Look through the material below. Return exactly the lines from the one with "Please segment the red barcode" through the one with "Please segment the white twisted", both included.

####

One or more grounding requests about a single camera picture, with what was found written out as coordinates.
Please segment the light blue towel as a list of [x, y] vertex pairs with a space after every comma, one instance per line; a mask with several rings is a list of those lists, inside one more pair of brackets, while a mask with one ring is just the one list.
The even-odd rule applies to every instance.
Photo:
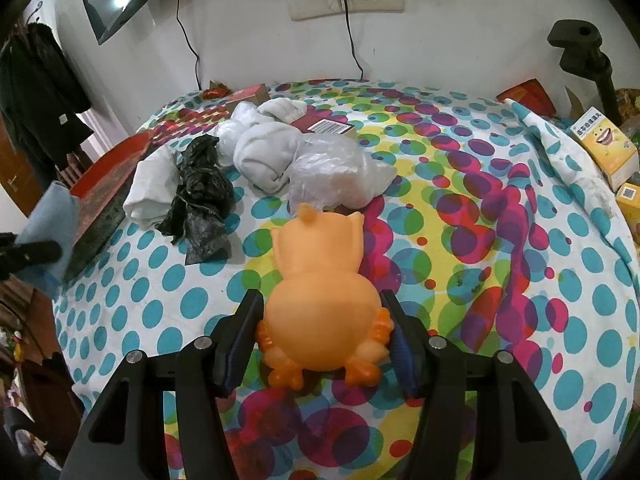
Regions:
[[70, 263], [77, 227], [78, 198], [70, 194], [61, 182], [52, 182], [28, 217], [26, 226], [17, 235], [16, 242], [26, 244], [53, 240], [61, 246], [62, 257], [56, 263], [31, 266], [15, 275], [52, 299]]

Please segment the orange rubber animal toy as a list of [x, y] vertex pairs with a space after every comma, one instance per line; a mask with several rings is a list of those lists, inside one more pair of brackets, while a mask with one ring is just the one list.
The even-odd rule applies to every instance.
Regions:
[[380, 294], [359, 273], [360, 212], [345, 216], [301, 203], [296, 216], [271, 230], [281, 281], [256, 328], [272, 388], [304, 388], [304, 373], [345, 371], [349, 387], [374, 387], [394, 330]]

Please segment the black plastic bag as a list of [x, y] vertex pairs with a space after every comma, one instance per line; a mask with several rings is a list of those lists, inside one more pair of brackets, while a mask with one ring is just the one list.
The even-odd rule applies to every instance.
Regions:
[[231, 182], [218, 164], [216, 136], [193, 139], [178, 163], [178, 186], [168, 213], [156, 228], [171, 244], [188, 242], [186, 265], [203, 263], [228, 245], [224, 220], [234, 205]]

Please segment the white cloth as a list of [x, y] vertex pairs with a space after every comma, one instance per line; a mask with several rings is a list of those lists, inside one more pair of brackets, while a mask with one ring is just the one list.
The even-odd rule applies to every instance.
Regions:
[[166, 217], [179, 183], [177, 154], [174, 148], [163, 145], [137, 163], [134, 180], [122, 204], [129, 220], [148, 228]]

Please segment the clear plastic bag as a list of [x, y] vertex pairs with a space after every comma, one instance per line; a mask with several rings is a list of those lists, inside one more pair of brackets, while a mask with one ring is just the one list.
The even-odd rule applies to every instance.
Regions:
[[302, 203], [315, 210], [366, 208], [397, 177], [397, 169], [374, 158], [348, 136], [308, 133], [288, 168], [288, 211]]

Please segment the red barcode box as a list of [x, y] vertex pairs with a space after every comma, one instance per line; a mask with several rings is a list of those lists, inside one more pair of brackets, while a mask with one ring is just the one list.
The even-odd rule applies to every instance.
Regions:
[[356, 128], [348, 122], [339, 122], [338, 120], [315, 114], [306, 114], [294, 120], [292, 126], [302, 133], [335, 134], [352, 140], [357, 139]]

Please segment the white twisted sock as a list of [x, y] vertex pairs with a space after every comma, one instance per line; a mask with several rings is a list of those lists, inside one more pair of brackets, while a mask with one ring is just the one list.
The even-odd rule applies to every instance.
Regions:
[[218, 162], [221, 167], [230, 167], [233, 154], [242, 134], [250, 127], [266, 122], [283, 122], [290, 124], [303, 117], [308, 110], [304, 101], [290, 98], [274, 98], [255, 105], [250, 101], [242, 101], [235, 107], [231, 117], [213, 128], [212, 136], [216, 136]]

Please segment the brown red small box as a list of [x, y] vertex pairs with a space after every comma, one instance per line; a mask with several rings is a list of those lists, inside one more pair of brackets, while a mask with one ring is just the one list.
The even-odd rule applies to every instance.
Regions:
[[255, 84], [254, 86], [236, 90], [228, 95], [224, 108], [232, 113], [235, 107], [241, 102], [251, 102], [255, 106], [262, 105], [270, 99], [269, 91], [264, 84]]

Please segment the round red rusty tray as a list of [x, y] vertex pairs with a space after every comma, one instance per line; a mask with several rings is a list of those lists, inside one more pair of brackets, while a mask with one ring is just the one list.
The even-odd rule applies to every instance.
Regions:
[[125, 218], [122, 204], [149, 146], [149, 133], [130, 136], [99, 158], [70, 190], [78, 198], [78, 228], [64, 283], [88, 266]]

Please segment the dark hanging clothes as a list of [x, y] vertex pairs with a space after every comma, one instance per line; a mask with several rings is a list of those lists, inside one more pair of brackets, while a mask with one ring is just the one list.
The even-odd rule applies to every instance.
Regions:
[[80, 115], [91, 101], [46, 24], [29, 23], [1, 50], [1, 116], [12, 148], [44, 188], [93, 134]]

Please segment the red orange snack wrapper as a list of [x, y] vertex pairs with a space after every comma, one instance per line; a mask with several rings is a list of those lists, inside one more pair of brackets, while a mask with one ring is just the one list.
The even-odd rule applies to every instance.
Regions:
[[220, 81], [209, 81], [208, 87], [202, 91], [204, 100], [222, 99], [230, 96], [232, 91]]

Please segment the yellow medicine box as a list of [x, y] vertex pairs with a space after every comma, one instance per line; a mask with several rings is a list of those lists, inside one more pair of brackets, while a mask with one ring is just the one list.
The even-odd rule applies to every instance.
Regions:
[[590, 107], [570, 127], [614, 192], [639, 170], [637, 147], [605, 114]]
[[626, 182], [616, 193], [616, 203], [620, 207], [627, 226], [636, 244], [640, 243], [640, 188]]

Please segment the red orange packet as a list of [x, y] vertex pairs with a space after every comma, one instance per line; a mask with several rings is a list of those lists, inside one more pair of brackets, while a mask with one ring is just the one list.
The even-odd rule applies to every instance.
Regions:
[[506, 100], [518, 102], [540, 116], [552, 117], [556, 114], [550, 96], [536, 78], [504, 90], [496, 96], [496, 99], [500, 102], [506, 102]]

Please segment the black clamp stand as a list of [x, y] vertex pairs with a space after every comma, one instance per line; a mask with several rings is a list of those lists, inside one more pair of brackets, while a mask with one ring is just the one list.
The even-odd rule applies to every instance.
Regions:
[[620, 126], [623, 119], [612, 79], [612, 63], [601, 51], [603, 40], [599, 29], [587, 21], [559, 20], [553, 24], [547, 40], [550, 46], [563, 50], [560, 67], [565, 73], [596, 85], [603, 113]]

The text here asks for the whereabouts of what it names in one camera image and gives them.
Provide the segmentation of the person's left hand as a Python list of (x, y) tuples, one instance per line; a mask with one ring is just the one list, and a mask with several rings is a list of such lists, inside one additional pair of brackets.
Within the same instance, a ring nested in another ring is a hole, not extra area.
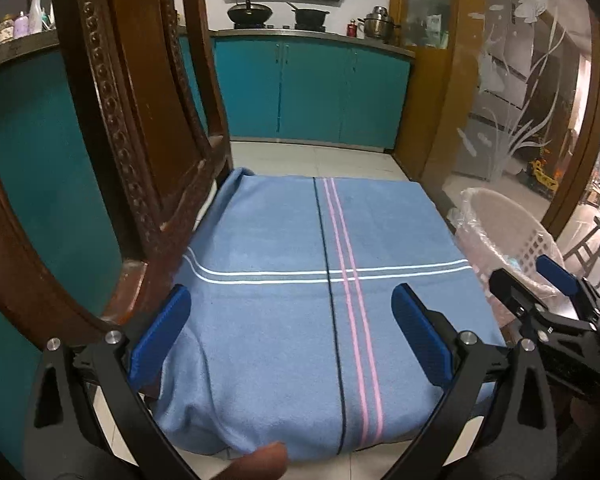
[(283, 442), (272, 442), (233, 460), (213, 480), (278, 480), (288, 469), (288, 450)]

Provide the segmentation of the person's right hand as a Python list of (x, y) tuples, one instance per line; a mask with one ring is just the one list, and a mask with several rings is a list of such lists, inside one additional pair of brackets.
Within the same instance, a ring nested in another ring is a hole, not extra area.
[(582, 457), (588, 463), (600, 462), (600, 400), (564, 396), (556, 411), (558, 467)]

####

Expected answer:
Please segment the red barcode box as a list of [x, y] vertex pairs with a space after every comma, one instance per line; a mask with several rings is a list of those lists, inside one more pair of brackets, while a mask with one ring is just the one list.
The even-odd rule applies to every instance.
Regions:
[[356, 128], [348, 122], [339, 122], [338, 120], [315, 114], [306, 114], [294, 120], [292, 126], [302, 133], [335, 134], [352, 140], [357, 139]]

Please segment the white twisted sock as a list of [x, y] vertex pairs with a space after every comma, one instance per line; a mask with several rings is a list of those lists, inside one more pair of brackets, while a mask with one ring is just the one list.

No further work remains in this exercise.